Ventricular free wall rupture (FWR) is a catastrophic complication after acute myocardial infarction (AMI). However, patients with FWR die of cardiac tamponade secondary to intrapericardial hemorrhage that can be treated if properly diagnosed. Unfortunately, FWR was still not diagnosed and classified quickly and accurately. The aim of this study was to present a new clinical classification for FWR. Seventy-eight patients with FWR after STEMI were enrolled in the study. We classified FWR, according to clinical situations after onset, into the cardiac arrest type, unstable type, and stable type. The cardiac arrest type was the most common type, accounting for about 83.3%. 90.8% of patients of this type were complicated with electromechanical dissociation at the time of FWR onset, and 100% of patients of this type died in the hospital.

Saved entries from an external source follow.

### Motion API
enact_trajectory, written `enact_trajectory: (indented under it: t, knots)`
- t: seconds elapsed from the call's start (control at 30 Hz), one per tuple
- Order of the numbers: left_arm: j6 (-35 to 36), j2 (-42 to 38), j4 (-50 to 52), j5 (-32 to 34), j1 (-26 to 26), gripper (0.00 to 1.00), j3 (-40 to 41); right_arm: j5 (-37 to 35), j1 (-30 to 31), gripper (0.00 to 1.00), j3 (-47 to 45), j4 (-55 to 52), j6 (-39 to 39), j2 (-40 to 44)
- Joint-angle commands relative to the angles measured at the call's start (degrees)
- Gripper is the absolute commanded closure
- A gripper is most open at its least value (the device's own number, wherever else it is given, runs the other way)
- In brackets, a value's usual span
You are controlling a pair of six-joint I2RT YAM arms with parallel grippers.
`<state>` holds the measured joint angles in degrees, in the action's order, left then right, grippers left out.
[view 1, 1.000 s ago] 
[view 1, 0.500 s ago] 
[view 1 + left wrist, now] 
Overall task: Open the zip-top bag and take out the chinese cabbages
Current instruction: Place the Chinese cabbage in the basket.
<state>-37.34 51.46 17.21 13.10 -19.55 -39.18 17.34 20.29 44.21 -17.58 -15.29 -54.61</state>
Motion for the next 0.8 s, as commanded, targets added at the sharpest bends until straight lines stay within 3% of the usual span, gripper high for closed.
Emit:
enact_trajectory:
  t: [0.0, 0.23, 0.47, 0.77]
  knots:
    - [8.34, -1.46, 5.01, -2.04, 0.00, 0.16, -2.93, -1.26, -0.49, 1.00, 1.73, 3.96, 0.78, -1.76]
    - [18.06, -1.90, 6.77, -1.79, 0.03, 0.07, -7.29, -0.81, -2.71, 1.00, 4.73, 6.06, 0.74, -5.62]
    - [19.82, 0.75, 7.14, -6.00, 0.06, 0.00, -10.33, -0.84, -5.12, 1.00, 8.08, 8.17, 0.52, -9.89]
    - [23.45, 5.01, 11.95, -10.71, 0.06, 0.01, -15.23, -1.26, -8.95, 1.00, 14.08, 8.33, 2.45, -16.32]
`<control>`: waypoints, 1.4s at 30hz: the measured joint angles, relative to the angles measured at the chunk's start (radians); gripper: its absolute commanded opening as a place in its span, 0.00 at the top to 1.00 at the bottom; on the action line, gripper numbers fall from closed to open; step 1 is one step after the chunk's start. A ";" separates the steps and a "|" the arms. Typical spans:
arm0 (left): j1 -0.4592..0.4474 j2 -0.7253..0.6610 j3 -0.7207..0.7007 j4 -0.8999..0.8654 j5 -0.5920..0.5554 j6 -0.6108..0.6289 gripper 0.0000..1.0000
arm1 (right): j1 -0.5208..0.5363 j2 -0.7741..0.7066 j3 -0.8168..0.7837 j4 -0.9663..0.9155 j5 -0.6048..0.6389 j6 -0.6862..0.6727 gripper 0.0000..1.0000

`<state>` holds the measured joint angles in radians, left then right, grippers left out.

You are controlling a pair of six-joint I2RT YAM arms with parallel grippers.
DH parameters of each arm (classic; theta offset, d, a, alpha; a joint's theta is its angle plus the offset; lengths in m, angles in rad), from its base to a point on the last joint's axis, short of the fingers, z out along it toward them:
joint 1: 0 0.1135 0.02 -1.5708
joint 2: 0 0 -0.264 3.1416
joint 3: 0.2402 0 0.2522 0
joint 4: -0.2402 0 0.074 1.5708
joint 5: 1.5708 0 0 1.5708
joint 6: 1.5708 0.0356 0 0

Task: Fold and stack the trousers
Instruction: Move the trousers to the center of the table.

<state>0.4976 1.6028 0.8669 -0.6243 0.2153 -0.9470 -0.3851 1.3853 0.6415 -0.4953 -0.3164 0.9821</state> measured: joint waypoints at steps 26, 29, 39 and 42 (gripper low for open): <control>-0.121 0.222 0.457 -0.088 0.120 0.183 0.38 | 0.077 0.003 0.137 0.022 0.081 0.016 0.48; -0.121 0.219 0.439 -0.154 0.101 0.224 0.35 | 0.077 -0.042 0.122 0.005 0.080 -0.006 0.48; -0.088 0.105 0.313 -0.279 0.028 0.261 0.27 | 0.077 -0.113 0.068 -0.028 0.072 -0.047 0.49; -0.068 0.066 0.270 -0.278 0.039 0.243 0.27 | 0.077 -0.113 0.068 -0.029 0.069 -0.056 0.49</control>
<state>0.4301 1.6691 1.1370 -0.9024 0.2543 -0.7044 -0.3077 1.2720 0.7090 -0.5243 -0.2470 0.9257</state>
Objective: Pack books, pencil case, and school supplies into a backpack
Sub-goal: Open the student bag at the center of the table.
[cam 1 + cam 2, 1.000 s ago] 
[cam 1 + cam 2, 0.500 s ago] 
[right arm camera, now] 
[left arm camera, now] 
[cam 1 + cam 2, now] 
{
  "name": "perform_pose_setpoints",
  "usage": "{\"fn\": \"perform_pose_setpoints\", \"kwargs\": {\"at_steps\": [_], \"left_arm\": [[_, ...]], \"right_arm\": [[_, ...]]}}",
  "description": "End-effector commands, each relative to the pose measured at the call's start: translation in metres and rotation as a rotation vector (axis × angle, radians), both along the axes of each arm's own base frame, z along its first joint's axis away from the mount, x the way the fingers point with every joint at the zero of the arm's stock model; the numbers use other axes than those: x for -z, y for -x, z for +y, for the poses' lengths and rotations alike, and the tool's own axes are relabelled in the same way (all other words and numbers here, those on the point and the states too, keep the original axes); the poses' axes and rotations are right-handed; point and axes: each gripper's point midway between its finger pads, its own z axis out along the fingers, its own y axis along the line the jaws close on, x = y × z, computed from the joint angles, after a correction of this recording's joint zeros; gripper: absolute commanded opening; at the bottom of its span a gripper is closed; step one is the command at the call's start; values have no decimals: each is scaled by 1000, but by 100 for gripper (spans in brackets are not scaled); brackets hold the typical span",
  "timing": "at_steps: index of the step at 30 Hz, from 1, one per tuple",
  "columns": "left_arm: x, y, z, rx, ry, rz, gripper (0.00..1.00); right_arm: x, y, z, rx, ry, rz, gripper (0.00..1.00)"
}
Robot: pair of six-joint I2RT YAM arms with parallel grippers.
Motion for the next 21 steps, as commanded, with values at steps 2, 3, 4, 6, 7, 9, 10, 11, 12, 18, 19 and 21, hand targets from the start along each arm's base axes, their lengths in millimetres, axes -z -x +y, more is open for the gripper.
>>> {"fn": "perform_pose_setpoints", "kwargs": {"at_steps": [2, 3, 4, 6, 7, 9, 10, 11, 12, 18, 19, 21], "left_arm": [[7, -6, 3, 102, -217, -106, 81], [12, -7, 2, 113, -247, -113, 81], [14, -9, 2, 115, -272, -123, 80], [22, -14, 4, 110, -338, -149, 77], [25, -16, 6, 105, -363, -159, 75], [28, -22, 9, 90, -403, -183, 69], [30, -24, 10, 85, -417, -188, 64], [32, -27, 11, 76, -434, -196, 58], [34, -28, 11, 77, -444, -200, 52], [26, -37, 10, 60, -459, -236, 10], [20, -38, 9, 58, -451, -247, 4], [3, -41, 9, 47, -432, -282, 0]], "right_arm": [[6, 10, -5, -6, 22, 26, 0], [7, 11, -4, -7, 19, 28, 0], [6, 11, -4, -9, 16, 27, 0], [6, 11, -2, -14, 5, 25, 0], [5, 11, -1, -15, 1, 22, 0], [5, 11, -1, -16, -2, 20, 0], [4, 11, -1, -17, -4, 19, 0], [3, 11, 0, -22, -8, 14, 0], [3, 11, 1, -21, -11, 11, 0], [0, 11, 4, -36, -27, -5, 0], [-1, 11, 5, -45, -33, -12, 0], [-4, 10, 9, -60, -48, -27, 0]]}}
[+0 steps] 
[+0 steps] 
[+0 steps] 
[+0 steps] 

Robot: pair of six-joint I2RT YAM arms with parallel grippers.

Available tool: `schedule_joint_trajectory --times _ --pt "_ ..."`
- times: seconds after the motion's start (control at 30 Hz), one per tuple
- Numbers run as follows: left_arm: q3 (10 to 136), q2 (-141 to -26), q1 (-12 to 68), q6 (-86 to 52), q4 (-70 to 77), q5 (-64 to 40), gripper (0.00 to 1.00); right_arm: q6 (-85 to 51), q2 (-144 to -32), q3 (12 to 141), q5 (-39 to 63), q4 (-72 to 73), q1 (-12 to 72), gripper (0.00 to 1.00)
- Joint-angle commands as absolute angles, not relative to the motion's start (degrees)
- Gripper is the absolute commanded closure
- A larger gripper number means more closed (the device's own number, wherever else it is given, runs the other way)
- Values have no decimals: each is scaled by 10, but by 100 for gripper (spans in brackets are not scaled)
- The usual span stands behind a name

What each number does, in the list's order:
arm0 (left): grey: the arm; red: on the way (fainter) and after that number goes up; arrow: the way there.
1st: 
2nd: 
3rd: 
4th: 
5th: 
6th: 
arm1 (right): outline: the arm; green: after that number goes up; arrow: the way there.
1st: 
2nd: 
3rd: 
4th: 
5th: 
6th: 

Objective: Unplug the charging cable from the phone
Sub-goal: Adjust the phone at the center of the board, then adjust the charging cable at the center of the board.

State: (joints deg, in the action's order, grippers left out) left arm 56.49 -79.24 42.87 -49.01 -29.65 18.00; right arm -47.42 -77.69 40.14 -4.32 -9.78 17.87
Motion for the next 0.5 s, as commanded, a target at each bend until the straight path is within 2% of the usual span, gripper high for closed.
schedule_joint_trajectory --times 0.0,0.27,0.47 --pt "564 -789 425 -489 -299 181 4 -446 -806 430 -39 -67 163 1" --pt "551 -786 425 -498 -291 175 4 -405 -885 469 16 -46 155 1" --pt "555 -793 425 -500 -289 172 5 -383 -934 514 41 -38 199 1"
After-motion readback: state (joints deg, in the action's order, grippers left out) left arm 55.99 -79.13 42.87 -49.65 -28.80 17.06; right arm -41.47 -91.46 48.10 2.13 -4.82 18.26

The unstable type was characterized by sudden clinical condition changes with moderate/massive pericardial effusion. In this study, 9.0% of patients were diagnosed as the unstable type. The average time from onset to death was 4.5 hours. This period was the "golden time" to rescue such patients. The stable types usually have stable hemodynamics, but may worsen, requiring rigorous detection of pericardial effusion and vital signs. In this study, 7.7% of patients were diagnosed as the stable type, and 83.5% of them survived in the hospital. The new clinical classification provides a basis for clinical diagnosis and treatment of FWR. The clinical application of the new classification is expected to improve the prognosis of FWR patients.

摘要

心室游离壁破裂(FWR)是急性心肌梗死(AMI)后的灾难性并发症。然而,FWR 患者死于心包积血引起的心包填塞,如果能及时正确诊断,是可以治疗的。不幸的是,FWR 仍然不能快速准确地诊断和分类。本研究旨在提出一种新的 FWR 临床分类。研究共纳入 78 例 STEMI 后发生 FWR 的患者。我们根据发病后的临床情况将 FWR 分为心脏骤停型、不稳定型和稳定型。心脏骤停型最常见,约占 83.3%。该型发病时约 90.8%的患者合并电机械分离,100%的患者在医院死亡。不稳定型的特点是突然出现临床情况变化,并伴有中等/大量心包积液。在本研究中,9.0%的患者被诊断为不稳定型。从发病到死亡的平均时间为 4.5 小时。这是抢救此类患者的“黄金时间”。稳定型通常血流动力学稳定,但可能恶化,需要严密监测心包积液和生命体征。在本研究中,7.7%的患者被诊断为稳定型,其中 83.5%的患者在医院存活。新的临床分类为 FWR 的临床诊断和治疗提供了依据。新分类的临床应用有望改善 FWR 患者的预后。